Activity:
Go through the listing beneath and show each line containing the string "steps".

=====

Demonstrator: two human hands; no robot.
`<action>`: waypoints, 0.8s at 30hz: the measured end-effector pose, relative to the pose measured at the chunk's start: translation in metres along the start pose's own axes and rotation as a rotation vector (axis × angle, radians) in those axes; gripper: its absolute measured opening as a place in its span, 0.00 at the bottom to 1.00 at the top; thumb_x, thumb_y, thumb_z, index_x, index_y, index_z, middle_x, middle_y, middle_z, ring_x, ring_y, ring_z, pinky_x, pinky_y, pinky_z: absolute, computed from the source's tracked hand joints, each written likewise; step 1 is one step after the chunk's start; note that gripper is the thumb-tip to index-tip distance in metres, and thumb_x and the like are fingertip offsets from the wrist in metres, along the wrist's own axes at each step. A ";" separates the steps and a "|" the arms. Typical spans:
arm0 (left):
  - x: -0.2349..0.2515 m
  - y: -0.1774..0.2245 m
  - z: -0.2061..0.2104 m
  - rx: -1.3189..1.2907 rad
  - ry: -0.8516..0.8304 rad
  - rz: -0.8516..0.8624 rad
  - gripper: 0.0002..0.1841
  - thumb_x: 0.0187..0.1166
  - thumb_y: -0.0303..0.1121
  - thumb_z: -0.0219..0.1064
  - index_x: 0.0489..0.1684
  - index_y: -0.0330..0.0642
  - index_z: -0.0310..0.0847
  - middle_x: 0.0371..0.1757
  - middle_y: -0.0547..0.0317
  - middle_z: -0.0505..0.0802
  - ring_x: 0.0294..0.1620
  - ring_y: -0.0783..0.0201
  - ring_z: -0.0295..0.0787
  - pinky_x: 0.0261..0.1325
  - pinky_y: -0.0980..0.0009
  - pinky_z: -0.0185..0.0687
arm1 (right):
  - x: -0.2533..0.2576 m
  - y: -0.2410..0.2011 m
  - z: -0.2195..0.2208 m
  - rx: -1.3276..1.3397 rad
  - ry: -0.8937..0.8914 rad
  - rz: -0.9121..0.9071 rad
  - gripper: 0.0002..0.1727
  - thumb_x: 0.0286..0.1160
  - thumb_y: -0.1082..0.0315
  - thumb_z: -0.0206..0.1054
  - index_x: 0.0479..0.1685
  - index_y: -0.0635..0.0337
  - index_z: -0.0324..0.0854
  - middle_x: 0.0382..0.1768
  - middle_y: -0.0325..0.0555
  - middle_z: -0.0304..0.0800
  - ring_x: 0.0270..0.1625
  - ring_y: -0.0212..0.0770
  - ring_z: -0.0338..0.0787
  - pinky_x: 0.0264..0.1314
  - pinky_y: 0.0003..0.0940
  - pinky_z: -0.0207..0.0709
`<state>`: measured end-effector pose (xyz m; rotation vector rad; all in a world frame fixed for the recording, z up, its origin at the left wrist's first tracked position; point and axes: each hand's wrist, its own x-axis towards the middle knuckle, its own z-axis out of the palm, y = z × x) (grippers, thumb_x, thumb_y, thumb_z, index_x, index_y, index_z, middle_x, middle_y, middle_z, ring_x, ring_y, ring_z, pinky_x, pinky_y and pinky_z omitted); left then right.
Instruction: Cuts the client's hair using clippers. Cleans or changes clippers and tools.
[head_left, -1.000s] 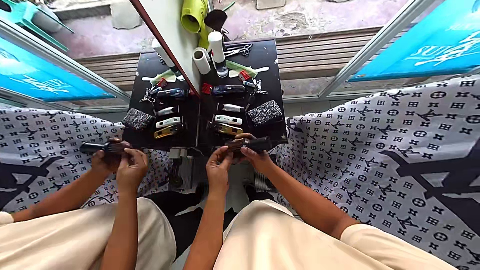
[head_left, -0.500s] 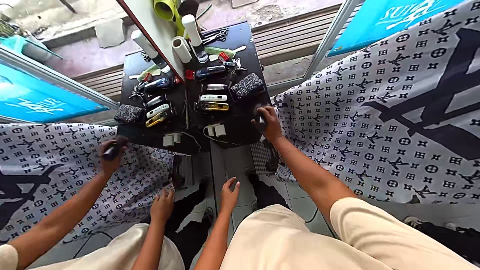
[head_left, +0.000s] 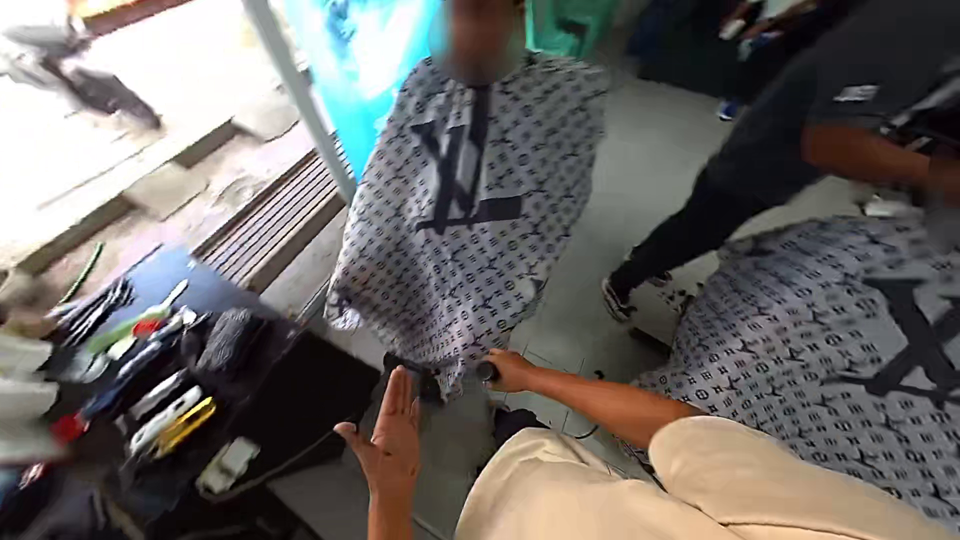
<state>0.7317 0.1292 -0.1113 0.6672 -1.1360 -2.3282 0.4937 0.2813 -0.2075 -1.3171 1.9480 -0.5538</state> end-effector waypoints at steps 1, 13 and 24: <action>0.019 -0.006 0.017 0.095 -0.035 -0.031 0.73 0.51 0.94 0.27 0.94 0.42 0.53 0.94 0.53 0.62 0.95 0.57 0.52 0.91 0.50 0.54 | -0.015 -0.002 -0.030 0.030 0.131 -0.021 0.30 0.70 0.53 0.76 0.68 0.63 0.83 0.66 0.63 0.84 0.67 0.59 0.86 0.70 0.59 0.78; 0.184 -0.137 0.297 0.251 -0.495 -0.283 0.64 0.69 0.83 0.19 0.92 0.32 0.52 0.94 0.46 0.60 0.95 0.56 0.51 0.91 0.52 0.53 | -0.193 0.192 -0.171 0.255 0.614 0.314 0.31 0.65 0.57 0.77 0.67 0.67 0.82 0.65 0.62 0.86 0.69 0.56 0.85 0.76 0.53 0.76; 0.334 -0.184 0.490 0.165 -0.518 -0.186 0.59 0.76 0.75 0.13 0.93 0.31 0.50 0.95 0.45 0.56 0.97 0.54 0.46 0.93 0.51 0.47 | -0.145 0.301 -0.420 0.172 0.943 -0.207 0.27 0.66 0.60 0.75 0.62 0.70 0.85 0.59 0.59 0.89 0.64 0.46 0.89 0.70 0.42 0.82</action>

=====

Worked solution:
`<action>`: waypoints, 0.8s at 30hz: the measured end-effector pose, relative to the pose measured at the chunk's start: translation in metres along the start pose's own axes and rotation as a rotation vector (axis × angle, radians) in those axes; gripper: its absolute measured opening as a place in its span, 0.00 at the bottom to 1.00 at the top; thumb_x, thumb_y, thumb_z, index_x, index_y, index_z, middle_x, middle_y, middle_z, ring_x, ring_y, ring_z, pinky_x, pinky_y, pinky_z: absolute, computed from the source's tracked hand joints, each written likewise; step 1 is one step after the chunk's start; note that gripper is the thumb-tip to index-tip distance in metres, and thumb_x and the like are fingertip offsets from the wrist in metres, along the wrist's own axes at each step. A ";" separates the steps and a "|" the arms. Typical spans:
<state>0.7317 0.1292 -0.1113 0.6672 -1.1360 -2.3282 0.4937 0.2813 -0.2075 -1.3171 1.9480 -0.5538</state> end-effector waypoints at steps 1, 13 and 24: <action>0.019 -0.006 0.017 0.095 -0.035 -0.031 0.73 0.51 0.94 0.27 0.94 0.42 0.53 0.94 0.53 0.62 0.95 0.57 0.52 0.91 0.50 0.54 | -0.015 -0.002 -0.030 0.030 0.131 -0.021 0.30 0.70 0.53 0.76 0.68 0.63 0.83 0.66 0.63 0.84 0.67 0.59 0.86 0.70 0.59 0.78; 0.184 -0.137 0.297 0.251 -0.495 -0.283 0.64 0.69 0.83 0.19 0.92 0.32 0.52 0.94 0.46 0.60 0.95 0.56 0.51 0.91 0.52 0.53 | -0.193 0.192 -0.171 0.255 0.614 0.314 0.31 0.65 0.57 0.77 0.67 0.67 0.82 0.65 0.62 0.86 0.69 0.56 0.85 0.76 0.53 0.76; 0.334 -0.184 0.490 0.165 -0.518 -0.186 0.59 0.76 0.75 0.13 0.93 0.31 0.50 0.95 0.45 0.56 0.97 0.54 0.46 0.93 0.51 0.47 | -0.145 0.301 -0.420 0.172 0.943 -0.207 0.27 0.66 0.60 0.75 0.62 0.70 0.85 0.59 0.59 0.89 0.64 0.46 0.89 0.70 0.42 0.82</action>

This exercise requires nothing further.